● **Task goal**
The line holding "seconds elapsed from" is the last one to output; start at the first line of the data, keep every line in between exactly, and leave out pictures.

● **Data excerpt**
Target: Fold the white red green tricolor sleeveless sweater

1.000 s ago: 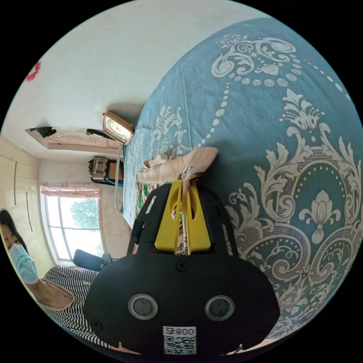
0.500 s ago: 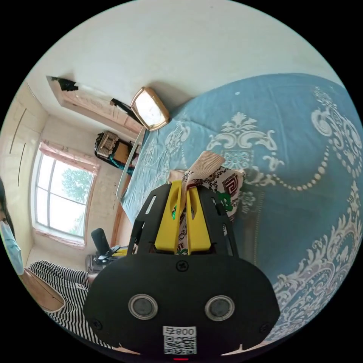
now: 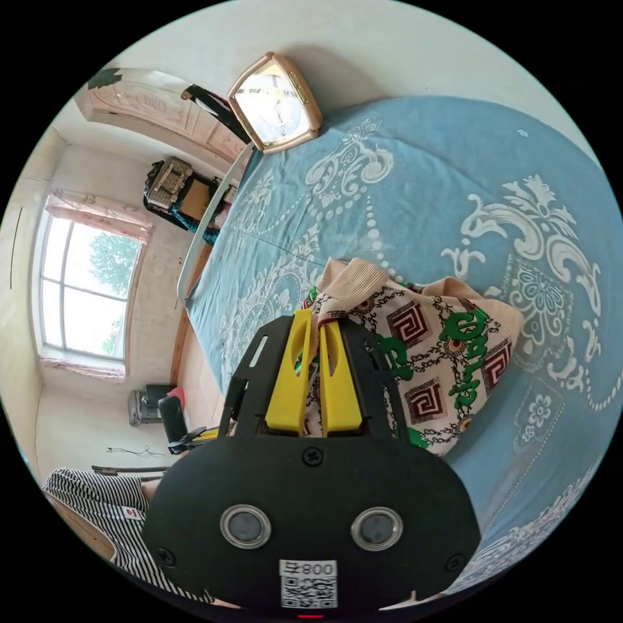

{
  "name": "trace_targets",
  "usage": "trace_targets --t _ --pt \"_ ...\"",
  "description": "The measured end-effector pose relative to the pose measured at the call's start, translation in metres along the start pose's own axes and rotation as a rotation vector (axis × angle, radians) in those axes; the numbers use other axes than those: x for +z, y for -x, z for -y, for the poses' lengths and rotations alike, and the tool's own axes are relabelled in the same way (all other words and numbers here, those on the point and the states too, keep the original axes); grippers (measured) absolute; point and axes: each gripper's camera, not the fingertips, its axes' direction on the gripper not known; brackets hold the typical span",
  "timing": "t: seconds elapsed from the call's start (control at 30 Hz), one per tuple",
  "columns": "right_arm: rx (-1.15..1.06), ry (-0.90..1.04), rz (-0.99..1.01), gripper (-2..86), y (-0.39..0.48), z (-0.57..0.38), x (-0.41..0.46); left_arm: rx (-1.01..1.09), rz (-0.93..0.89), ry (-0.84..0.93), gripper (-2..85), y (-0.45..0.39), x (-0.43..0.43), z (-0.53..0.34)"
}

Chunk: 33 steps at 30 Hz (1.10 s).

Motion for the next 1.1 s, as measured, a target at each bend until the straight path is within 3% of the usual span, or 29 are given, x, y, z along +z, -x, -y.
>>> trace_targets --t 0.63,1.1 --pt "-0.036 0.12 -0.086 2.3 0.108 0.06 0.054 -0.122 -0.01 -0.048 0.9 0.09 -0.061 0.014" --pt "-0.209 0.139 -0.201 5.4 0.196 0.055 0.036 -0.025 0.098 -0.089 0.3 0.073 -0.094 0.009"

● **Written answer**
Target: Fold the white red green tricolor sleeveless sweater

1.000 s ago: 
0.500 s ago: 
now: 

{
  "name": "trace_targets",
  "usage": "trace_targets --t _ --pt \"_ ...\"",
  "description": "The measured end-effector pose relative to the pose measured at the call's start, translation in metres along the start pose's own axes and rotation as a rotation vector (axis × angle, radians) in those axes; the numbers use other axes than those: x for +z, y for -x, z for -y, for the poses' lengths and rotations alike, and the tool's own axes are relabelled in the same way (all other words and numbers here, those on the point and the states too, keep the original axes); grippers (measured) absolute; point and axes: each gripper's camera, not the fingertips, its axes' direction on the gripper not known; brackets hold the typical span",
  "timing": "t: seconds elapsed from the call's start (control at 30 Hz), one per tuple",

Output is complete for this exercise.